Dr. Dooley succeeds Dr. Richard Casavant, who retired last year after a decade as UTC's business school dean, and interim Business Dean Dr. John Fulmer, who retired from UTC this summer.

Like his predecessors, Dooley said he is eager to support and build ties with the local business community through training, research and staffing assistance.

"As a metropolitan university, we want to be a part of this community and help strengthen our business climate," Dooley said.

Most of the graduates of UTC's business school are likely to be hired by local companies. Others will start local business ventures, which UTC tries to promote through its entrepreneurship program.

Dooley hopes to teach a strategic management course in the spring semester. But most of his work will be in applying his management prowess to help oversee the school's 45 faculty members, the 2,000 undergraduate and 300 graduate students while building ties and raising funds from outside businesses.

"The table has really been set by my predecessors who have built a great school of business," he said. "Our faculty are top researchers being published in top journals, but we have a decidedly more applied focus in what we do at UTC."
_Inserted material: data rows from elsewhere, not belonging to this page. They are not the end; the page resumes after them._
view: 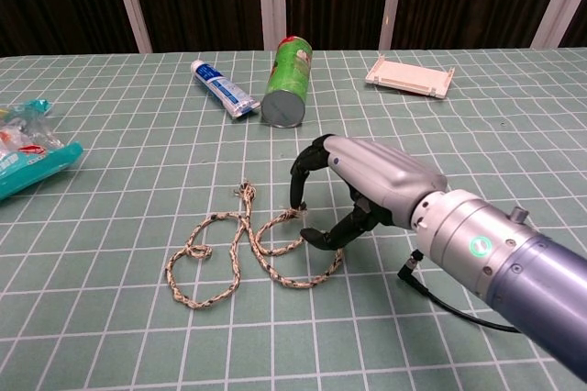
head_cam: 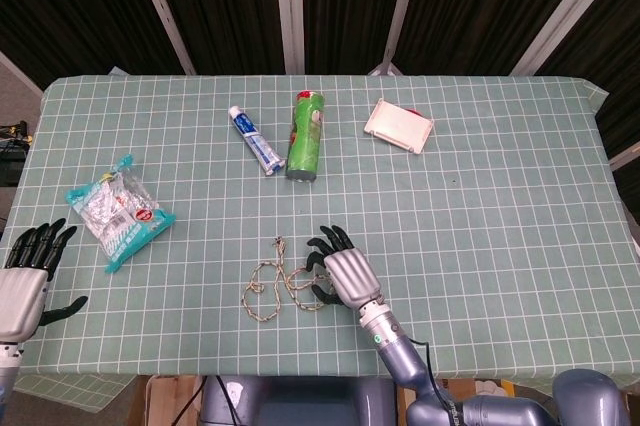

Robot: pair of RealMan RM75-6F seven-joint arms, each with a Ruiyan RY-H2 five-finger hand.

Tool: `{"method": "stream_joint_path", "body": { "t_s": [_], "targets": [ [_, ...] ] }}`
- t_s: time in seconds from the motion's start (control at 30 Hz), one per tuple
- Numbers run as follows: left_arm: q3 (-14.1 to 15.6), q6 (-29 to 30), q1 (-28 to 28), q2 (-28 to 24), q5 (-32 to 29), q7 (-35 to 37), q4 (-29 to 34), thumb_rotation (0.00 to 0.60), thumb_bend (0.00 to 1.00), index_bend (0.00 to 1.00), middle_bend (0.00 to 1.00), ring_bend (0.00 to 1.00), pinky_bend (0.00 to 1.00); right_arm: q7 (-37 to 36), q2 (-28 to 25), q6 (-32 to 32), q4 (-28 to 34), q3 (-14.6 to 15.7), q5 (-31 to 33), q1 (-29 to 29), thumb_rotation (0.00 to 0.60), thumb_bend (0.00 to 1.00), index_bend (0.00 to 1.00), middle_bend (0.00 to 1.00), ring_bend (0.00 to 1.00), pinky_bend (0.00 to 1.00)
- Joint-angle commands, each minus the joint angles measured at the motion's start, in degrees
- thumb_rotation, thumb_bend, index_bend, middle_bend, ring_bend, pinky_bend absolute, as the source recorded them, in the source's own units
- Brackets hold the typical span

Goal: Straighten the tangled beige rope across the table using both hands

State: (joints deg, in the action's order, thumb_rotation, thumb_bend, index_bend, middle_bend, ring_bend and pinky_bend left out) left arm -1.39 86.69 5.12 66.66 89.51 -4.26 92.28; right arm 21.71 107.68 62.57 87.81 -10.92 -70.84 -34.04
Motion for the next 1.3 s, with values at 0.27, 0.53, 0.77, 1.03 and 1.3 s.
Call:
{"method": "stream_joint_path", "body": {
  "t_s": [0.27, 0.53, 0.77, 1.03, 1.3],
  "targets": [
    [0.0, -0.2, 0.1, -0.1, -0.2, 0.5, 0.0, 0.6, 0.05, 0.06, 0.0, 0.0, 0.0, -0.1, 3.8, -0.7, -4.0, -1.1, 0.9, -1.9, 0.6, 0.34, 0.5, 0.25, 0.0, 0.0],
    [-0.1, -0.7, 0.3, -0.1, -0.7, 1.1, -0.2, 0.6, 0.05, 0.06, 0.0, 0.0, 0.0, -0.3, 6.6, -1.4, -7.7, -2.5, 1.6, -3.7, 0.6, 0.34, 0.5, 0.25, 0.0, 0.0],
    [-0.1, -1.0, 0.5, -0.1, -0.8, 1.6, -0.4, 0.6, 0.05, 0.06, 0.0, 0.0, 0.0, -0.5, 8.0, -1.7, -10.1, -2.9, 2.3, -4.3, 0.6, 0.34, 0.52, 0.25, 0.0, 0.0],
    [0.0, -1.0, 0.5, -0.1, -0.8, 1.7, -0.3, 0.6, 0.05, 0.06, 0.0, 0.0, 0.0, -0.7, 8.4, -1.6, -10.9, -2.6, 2.6, -4.3, 0.6, 0.36, 0.54, 0.25, 0.0, 0.0],
    [0.0, -0.8, 0.5, -0.1, -0.7, 1.4, -0.2, 0.6, 0.05, 0.06, 0.0, 0.0, 0.0, -0.8, 8.4, -1.5, -10.7, -2.4, 2.7, -4.2, 0.6, 0.39, 0.56, 0.26, 0.0, 0.0]
  ]
}}
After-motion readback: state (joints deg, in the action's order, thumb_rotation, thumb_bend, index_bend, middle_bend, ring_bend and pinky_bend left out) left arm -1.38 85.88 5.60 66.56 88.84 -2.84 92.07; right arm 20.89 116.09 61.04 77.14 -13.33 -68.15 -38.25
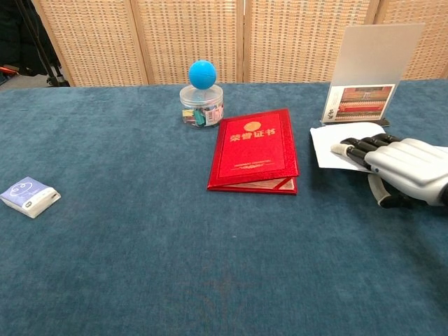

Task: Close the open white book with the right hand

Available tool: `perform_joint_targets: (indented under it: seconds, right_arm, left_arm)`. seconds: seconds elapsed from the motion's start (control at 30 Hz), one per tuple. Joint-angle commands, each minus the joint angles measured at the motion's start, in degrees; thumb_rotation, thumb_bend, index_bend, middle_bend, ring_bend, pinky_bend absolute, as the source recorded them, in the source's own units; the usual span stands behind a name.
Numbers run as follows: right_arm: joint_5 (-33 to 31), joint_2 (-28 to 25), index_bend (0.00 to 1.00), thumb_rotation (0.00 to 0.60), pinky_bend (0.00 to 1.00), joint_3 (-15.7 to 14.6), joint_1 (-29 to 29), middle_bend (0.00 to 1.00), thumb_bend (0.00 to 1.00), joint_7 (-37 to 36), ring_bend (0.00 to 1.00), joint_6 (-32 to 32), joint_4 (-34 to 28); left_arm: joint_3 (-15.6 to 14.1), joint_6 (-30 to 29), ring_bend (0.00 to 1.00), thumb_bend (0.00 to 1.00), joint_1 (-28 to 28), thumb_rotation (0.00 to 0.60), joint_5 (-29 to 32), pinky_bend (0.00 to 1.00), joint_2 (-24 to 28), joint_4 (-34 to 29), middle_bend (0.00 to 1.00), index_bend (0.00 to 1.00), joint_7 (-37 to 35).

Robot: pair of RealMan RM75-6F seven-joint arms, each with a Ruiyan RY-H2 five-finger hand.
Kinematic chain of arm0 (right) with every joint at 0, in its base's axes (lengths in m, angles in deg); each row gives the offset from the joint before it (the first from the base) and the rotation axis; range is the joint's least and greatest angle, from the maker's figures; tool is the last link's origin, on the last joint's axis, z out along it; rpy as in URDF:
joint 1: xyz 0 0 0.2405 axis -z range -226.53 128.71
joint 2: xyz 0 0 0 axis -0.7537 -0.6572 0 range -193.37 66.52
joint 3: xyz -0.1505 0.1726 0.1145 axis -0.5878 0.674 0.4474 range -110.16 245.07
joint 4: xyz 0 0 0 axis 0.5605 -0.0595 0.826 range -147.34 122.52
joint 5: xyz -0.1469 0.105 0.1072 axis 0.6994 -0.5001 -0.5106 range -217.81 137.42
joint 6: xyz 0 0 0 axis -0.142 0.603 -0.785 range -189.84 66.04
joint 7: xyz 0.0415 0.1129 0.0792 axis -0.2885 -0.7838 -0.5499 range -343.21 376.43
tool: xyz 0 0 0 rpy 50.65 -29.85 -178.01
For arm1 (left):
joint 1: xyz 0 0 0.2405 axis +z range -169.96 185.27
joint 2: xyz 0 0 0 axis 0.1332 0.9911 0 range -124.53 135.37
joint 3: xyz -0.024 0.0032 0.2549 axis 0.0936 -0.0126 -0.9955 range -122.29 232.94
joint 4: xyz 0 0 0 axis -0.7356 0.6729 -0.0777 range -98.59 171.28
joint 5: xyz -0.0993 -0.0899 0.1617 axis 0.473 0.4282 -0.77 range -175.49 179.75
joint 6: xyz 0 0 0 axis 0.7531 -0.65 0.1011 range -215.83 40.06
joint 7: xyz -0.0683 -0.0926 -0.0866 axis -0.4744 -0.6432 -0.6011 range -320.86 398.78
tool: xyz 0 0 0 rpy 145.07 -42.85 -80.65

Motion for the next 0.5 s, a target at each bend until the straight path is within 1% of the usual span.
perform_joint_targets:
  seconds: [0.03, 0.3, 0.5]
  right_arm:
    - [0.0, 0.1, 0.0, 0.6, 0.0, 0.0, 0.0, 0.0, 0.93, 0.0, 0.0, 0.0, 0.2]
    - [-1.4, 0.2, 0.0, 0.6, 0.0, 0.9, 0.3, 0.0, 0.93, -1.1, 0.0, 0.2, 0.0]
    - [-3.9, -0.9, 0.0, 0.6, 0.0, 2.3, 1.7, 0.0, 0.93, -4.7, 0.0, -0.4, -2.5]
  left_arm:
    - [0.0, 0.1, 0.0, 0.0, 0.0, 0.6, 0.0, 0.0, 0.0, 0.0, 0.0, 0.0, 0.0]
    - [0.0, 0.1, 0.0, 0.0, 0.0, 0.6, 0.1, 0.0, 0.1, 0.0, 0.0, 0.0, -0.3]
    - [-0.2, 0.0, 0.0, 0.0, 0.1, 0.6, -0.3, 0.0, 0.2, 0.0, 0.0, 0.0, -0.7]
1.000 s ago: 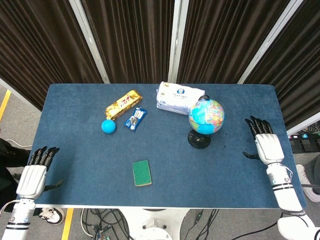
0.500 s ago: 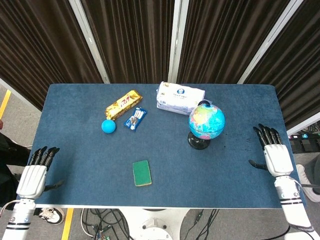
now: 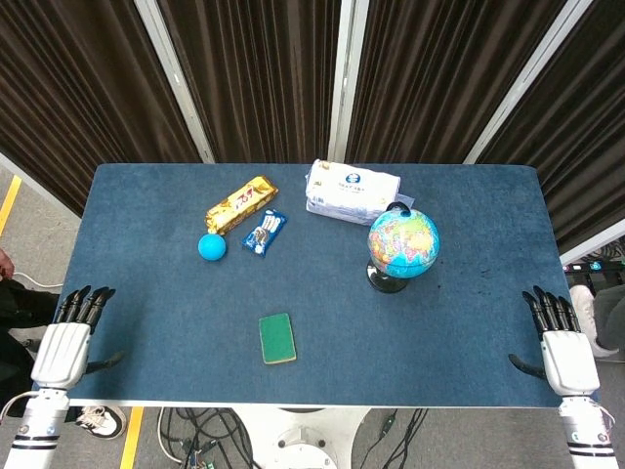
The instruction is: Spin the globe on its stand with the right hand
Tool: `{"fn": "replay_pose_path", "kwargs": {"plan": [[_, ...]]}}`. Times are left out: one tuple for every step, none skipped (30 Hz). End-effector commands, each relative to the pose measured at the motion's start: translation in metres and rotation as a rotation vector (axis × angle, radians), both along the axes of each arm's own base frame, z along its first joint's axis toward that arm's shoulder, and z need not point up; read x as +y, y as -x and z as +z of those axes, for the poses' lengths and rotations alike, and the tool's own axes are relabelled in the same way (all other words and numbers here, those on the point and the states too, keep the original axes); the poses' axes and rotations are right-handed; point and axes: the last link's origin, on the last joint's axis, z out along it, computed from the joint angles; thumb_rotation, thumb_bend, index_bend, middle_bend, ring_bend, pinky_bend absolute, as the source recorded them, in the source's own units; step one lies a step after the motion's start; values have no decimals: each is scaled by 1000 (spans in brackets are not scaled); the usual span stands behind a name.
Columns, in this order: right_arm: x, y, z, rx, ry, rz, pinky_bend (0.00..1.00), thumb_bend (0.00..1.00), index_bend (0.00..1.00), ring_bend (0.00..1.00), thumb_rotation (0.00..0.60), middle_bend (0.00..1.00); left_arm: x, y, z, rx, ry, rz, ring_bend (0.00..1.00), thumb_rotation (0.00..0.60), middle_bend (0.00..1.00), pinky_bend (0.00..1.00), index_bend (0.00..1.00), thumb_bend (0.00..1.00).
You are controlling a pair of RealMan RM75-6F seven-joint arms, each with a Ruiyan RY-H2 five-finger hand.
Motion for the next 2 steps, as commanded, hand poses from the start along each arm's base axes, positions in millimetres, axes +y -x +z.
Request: {"fn": "replay_pose_path", "kwargs": {"plan": [[3, 2, -1, 2, 5, -3, 0, 0, 0, 0, 600, 0, 0, 0, 1, 3, 0, 1, 13, 600, 103, 80, 101, 53], [2, 3, -1, -2, 5, -7, 0, 0, 0, 0, 600, 0, 0, 1, 2, 4, -2, 1, 13, 600, 103, 80, 101, 53]]}}
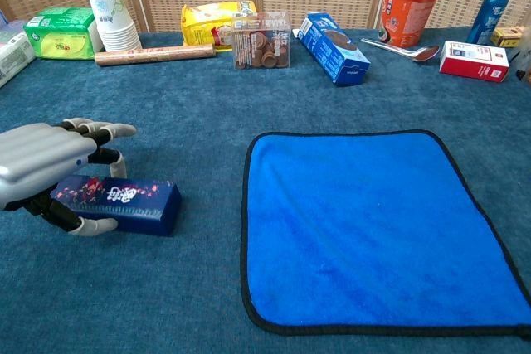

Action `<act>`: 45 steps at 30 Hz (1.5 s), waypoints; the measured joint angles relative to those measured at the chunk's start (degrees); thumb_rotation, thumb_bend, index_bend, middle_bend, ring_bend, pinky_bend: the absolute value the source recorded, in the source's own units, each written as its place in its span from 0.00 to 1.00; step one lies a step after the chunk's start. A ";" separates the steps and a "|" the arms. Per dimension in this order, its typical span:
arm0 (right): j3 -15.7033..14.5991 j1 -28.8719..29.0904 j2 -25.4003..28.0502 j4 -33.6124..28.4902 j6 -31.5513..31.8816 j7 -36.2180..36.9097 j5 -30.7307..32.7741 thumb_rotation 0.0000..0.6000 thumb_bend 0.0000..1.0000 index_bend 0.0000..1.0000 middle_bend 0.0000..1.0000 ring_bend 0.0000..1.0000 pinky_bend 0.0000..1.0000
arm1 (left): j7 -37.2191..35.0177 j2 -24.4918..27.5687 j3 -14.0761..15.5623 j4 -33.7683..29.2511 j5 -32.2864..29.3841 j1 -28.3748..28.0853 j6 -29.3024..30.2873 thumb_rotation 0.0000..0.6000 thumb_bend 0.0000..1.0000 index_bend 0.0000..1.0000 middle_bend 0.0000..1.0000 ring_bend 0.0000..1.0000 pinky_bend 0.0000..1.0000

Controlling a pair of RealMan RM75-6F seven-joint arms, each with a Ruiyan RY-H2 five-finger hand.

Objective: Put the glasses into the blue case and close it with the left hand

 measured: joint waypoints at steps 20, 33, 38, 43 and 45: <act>0.28 0.19 -0.06 -1.06 -1.07 -1.21 0.32 0.57 0.33 0.04 0.13 0.00 0.13 | -2.20 0.38 -5.33 4.47 -5.59 -6.72 -2.57 0.66 0.21 0.36 0.00 0.00 0.00; 0.52 1.11 0.54 -2.09 -2.71 -2.50 0.20 0.57 0.33 0.04 0.13 0.00 0.13 | -6.47 0.08 -3.86 4.65 -4.75 -7.57 -0.94 0.66 0.21 0.00 0.00 0.00 0.00; 0.55 2.15 0.87 -2.64 -4.31 -4.05 -0.22 0.57 0.33 0.04 0.13 0.00 0.13 | -9.89 2.55 -1.64 0.94 -0.34 -5.16 3.02 0.66 0.21 0.00 0.00 0.00 0.00; 0.41 2.81 1.28 -2.96 -5.49 -7.19 -0.77 0.57 0.33 0.05 0.13 0.00 0.13 | -13.60 5.84 1.09 -2.66 4.67 -2.15 7.36 0.66 0.21 0.00 0.00 0.00 0.00; 0.37 3.01 1.40 -3.09 -5.80 -9.03 -1.09 0.57 0.33 0.05 0.13 0.00 0.12 | -14.84 7.06 1.90 -3.85 5.98 -1.13 8.57 0.66 0.21 0.00 0.00 0.00 0.00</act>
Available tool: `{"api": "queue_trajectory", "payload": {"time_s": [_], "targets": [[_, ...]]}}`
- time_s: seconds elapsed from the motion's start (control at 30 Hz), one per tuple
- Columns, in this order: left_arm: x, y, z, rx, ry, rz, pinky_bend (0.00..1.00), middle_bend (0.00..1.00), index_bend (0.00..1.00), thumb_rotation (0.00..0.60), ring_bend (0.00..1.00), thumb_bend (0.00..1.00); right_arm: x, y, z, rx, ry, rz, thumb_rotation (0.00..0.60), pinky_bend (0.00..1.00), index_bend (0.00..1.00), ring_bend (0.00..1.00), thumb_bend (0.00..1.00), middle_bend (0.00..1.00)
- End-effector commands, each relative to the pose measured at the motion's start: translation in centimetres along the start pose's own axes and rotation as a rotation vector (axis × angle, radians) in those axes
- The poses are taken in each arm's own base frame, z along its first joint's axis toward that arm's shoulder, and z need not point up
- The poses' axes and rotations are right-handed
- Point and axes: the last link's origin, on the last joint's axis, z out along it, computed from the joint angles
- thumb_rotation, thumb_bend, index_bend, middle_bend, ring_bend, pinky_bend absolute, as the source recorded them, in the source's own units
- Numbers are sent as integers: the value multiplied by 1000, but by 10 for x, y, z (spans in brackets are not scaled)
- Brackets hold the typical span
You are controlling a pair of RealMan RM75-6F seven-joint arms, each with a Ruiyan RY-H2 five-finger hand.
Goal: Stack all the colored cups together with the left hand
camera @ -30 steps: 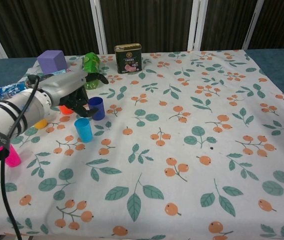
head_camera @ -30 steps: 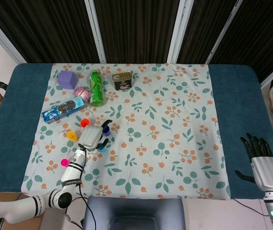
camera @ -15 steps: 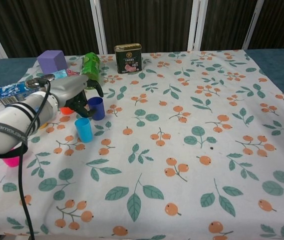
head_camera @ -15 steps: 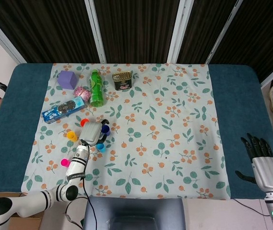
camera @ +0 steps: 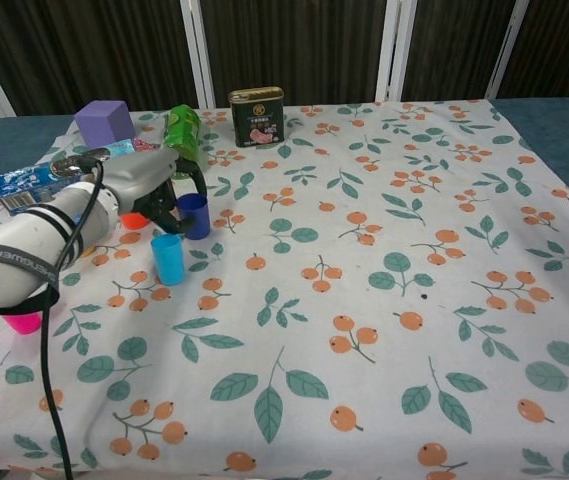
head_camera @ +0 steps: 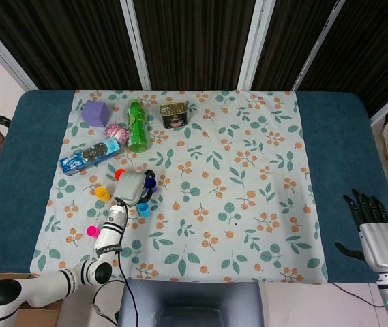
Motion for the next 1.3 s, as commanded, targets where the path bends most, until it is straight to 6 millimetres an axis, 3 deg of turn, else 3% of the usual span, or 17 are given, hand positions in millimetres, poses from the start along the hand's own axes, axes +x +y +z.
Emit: {"api": "queue_trajectory", "payload": {"time_s": [0.03,0.3,0.5,0.77,1.03,1.2,1.3], "targets": [[12,-4,1,5,36,-14,1000,1000,537,600,1000,358,0,0,0,0,-1,0,600,0,0,0,152,0],[48,-24,-1,34,107,-25,1000,1000,537,600,1000,368,-2,-1,-1,1,-6,-10,600,0,0,0,152,0],[63,-46,0,86,125,-5,1000,1000,539,600,1000,368,-1,-1,-1,1,-6,-7,600,0,0,0,152,0],[55,-70,-5,129,82,12,1000,1000,545,600,1000,369,-1,-1,-1,1,-3,-3,600,0,0,0,151,0],[43,-75,-5,131,56,34,1000,1000,522,600,1000,371,-1,-1,-1,1,-2,-3,600,0,0,0,152,0],[38,-73,-8,117,33,32,1000,1000,383,600,1000,372,0,-1,-1,1,1,1,600,0,0,0,152,0],[36,-70,-11,106,20,18,1000,1000,187,600,1000,371,0,-1,-1,3,2,1,600,0,0,0,151,0]]}}
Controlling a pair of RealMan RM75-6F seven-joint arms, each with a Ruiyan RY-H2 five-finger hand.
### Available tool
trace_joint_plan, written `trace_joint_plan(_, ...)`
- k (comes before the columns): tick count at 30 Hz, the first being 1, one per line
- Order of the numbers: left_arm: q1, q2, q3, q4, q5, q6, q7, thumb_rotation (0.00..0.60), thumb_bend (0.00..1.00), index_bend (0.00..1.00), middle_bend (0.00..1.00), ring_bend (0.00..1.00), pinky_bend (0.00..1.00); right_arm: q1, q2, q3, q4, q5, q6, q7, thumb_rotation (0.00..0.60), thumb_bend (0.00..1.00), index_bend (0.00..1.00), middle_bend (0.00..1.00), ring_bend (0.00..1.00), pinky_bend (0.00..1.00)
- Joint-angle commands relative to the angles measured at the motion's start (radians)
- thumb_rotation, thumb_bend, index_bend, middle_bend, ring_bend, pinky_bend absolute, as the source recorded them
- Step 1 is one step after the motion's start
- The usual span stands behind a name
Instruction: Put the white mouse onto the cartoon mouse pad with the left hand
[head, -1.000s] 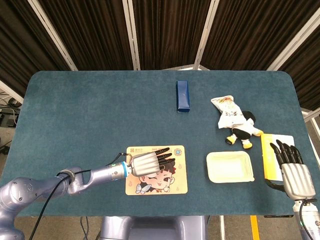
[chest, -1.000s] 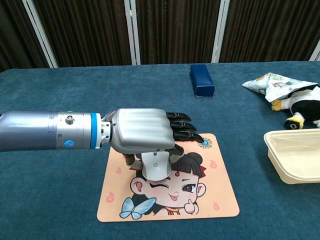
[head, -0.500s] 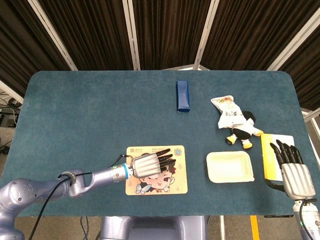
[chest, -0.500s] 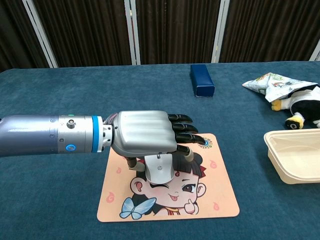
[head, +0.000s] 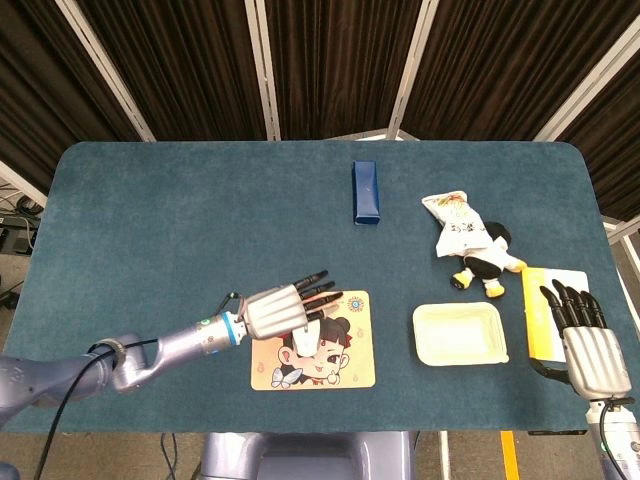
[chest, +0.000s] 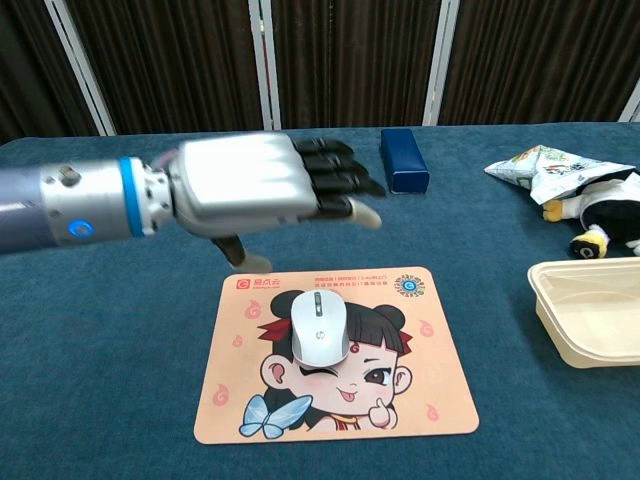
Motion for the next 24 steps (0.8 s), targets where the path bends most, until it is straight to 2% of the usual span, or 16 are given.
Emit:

From loading dock to lectern

Dooley brings both an academic teaching and private sector business background to his new job.

Dooley's first job out of college was far from the management tasks he has taught about for the past two decades. After pursuing his passion for liberal arts and graduating from UTC in the midst of the 1982-83 recession, Dooley landed a near-minimum-wage job on the loading dock at Crescent Mills, the nation's oldest operating hosiery mill in Niota, Tenn.

"The economy wasn't very good at that time, especially for those with a liberal arts degree," Dooley said.

By 1995, Dooley was working at the Westvaco Consumer Packaging Group in Cleveland, Tenn., where he got interested in business.

"When they would talk about profit, losses and margins, I really didn't understand what they were talking about so I knew I needed some more training," he said.

While Westvaco paid for Dooley to get an MBA from UTC, he developed an interest in academia. At the encouragement of UTC management professor Stephen White, who wrote a paper with Dooley, the future UTC dean entered the doctoral program at UT in Knoxville, where he ultimately earned his doctorate in 1996.

"His study on ethics in my class was so good I told him that we should try to write it up and get it published in an academic journal, which we did," Dr. White said. "He's just a very smart and forward-looking person, and it's going to a great experience for all of us to have him as our boss."

Dooely said publishing that article and studying management convinced hm that "being a professor would be the coolest thing ever."

"You get to be around young people; you get to teach, and you get to do fascinating research and writing," he said. "It's great to be paid to do something you really love."

But for now, he's trying to put his classroom knowledge to work developing the strategy for helping the business school best adapt to the changing business conditions.

"He has a great vision for the UTC College of Business, already one of the strongest programs on campus," UTC Chancellor Roger Brown said in announcing Dooley's appointment this summer.

Internet classes

UTC recently named Michael Jones as associate dean of the business school. The new college leaders say they want to boost distance teaching via the Internet.

"We do relatively little distance learning now, but it's simply demanded by students who are much more tech-saavy today and it's also a way to touch more students with the same amount of resources," Dooley said.

Distance learning and the growth of other business schools have brought more competition to UTC. But Dooley said UTC is the only MBA program among a half dozen operating in Chattanooga that is accredited by the Association to Advance Collegiate Schools of Business.

UTC's business school has been recognized among the top 300 business schools by Bloomberg Businessweek and the Princeton Review.

Dooley said he is working to bring an entrepreneurship program for disabled vets to help vets spend a week on campus learning how to launch their business ideas. UTC also is exploring new outreach and executive development training for area businesses.

To expand the school's outreach, Dooley said he expects to spend more time talking with business.

"It's really become the new model for deans that you are part academic officer, but the bigger part of your time is spent externally interacting with the community and trying to raise funds to support the programs and mission of our school," he said. "There are also a lot of ways in which my liberal arts background certainly helps me in my job today."